Providing information regarding the purpose that a body fulfills within the annotation may help to alleviate this problem. The annotation may have a motivation of "editing" while the body’s purpose is "suggesting." This is helpful because additional information can be provided. It is also helpful in cases where an annotation has multiple bodies. For instance, imagine another editing scenario where we are providing both the correction to be made (e.g., a word has been misspelled and the corrected spelling is provided) and the reason we provided (e.g., a second body appears with the purpose of "explaining" that communicates the explanation "misspelled").

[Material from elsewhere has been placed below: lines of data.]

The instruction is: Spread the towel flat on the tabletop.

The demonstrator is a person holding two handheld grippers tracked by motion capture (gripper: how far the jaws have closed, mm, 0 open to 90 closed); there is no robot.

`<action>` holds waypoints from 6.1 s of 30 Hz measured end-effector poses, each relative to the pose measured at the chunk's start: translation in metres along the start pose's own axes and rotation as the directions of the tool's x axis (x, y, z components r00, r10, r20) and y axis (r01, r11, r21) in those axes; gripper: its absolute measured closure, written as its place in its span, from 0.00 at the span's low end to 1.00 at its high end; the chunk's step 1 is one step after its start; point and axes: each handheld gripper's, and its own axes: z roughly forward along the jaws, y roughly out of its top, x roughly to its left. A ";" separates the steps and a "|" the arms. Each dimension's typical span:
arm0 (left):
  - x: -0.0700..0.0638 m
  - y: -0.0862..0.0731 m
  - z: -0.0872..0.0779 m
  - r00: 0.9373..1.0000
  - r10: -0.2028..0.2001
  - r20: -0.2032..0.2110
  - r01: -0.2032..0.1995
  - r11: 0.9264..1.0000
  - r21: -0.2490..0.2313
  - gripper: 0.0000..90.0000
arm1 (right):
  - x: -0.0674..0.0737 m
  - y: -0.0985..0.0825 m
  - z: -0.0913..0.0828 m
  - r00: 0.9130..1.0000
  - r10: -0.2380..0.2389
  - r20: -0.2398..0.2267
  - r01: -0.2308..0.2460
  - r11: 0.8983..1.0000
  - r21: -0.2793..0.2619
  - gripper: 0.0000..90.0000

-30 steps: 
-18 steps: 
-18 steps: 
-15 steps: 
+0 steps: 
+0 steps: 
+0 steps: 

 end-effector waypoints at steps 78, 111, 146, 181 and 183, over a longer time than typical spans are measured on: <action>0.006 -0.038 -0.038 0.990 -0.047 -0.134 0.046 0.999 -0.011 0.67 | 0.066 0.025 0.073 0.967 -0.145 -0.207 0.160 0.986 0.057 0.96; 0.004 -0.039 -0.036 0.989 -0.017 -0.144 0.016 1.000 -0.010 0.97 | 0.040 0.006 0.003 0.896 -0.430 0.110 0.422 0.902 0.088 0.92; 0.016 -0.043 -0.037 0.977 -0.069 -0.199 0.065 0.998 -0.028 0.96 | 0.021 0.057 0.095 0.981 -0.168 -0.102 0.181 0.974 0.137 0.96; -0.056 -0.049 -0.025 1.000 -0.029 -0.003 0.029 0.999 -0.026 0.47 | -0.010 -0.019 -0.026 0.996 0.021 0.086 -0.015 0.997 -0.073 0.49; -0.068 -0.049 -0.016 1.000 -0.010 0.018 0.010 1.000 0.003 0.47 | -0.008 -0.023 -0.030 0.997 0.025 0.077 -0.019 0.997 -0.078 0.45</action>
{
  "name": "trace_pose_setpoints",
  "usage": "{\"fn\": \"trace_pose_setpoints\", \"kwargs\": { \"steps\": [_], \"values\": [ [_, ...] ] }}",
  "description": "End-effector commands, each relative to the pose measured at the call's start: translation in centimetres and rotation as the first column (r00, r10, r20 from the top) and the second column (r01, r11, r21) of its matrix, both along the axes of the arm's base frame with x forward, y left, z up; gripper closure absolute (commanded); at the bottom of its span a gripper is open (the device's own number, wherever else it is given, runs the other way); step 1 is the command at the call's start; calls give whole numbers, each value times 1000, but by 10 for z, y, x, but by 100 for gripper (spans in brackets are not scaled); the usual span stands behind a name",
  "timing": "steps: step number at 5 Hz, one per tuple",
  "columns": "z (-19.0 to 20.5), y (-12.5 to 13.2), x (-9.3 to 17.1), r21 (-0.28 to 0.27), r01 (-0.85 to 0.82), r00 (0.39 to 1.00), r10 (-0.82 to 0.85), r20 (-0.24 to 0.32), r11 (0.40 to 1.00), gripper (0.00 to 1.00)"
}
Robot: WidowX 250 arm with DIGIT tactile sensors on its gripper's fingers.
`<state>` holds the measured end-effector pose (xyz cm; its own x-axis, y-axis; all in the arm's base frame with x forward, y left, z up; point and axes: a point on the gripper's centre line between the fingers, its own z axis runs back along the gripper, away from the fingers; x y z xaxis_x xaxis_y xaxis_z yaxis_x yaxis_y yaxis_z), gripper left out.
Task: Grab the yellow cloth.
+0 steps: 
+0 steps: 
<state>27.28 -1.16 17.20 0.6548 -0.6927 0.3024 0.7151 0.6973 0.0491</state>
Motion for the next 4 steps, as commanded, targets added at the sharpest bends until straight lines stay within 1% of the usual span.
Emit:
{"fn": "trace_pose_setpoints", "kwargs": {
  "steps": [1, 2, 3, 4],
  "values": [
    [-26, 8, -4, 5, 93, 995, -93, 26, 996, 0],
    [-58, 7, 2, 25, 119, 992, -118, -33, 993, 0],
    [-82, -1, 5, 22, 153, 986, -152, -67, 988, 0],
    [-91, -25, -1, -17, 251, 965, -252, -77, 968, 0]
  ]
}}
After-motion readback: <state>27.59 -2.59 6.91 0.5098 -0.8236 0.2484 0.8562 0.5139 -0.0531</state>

Unfortunately this approach is also vulnerable to the kind of silent assumptions that developers build into tools. Annotators can only provide the information if the developer has provided a way for them to and the developers may make assumptions as to the purposes of bodies in the annotations produced by the tool. In the specific case of the Web Annotation standard, there is an additional problem—purpose is strongly tied to bodies whose class identity is text. In this case, only strings are allowed to have purposes. This is problematic if we intend to annotate a target with an image or other non-text media-type.
Expressing Annotator Focus
As with other hypermedia applications, annotation target anchors are linked regions of whatever resource is receiving the annotator's attention [DeRose & Durand 1994]. But our usual methods of highlighting a region (pointing with a sprite, sweeping with a cursor, drawing a rectangle, etc.) provide no distinctions among the levels of abstraction to which our attention is actually drawn. A highlighted region of text, for example, could be understood as anchoring a span of characters, a sentence, an assertion, the proposition asserted, or some entity in the world to which the text alludes. The annotator's attention may drift across these levels without conscious effort, resulting in (for example) a claim that the targeted text is both misspelled and misattributed. This would be an example of the same ontological variation in reference that complicates other kinds of markup interpretation [Renear et al. 2002]. Identification of the actual annotation target has implications for how the OA markup is processed (as described above), so our goal is to simplify that identification.
In an earlier paper we suggested that an annotation framework structured as an enabling architecture might offer domain and codomain constraints on the annotating relation [Dubin et al. 2013], and one could imagine a "misspelled" relationship that would apply only to words or a special "broken link" annotation, each of which would contribute its own codomain constraints to specializing the annotation superproperty. But not only would this approach require a large number of very specific annotation subproperties, it's likely that most of them would require broad enough ranges to admit ambiguous targets. Both physical artifacts and works of authorship, for example, could be "forged" or "lost to history."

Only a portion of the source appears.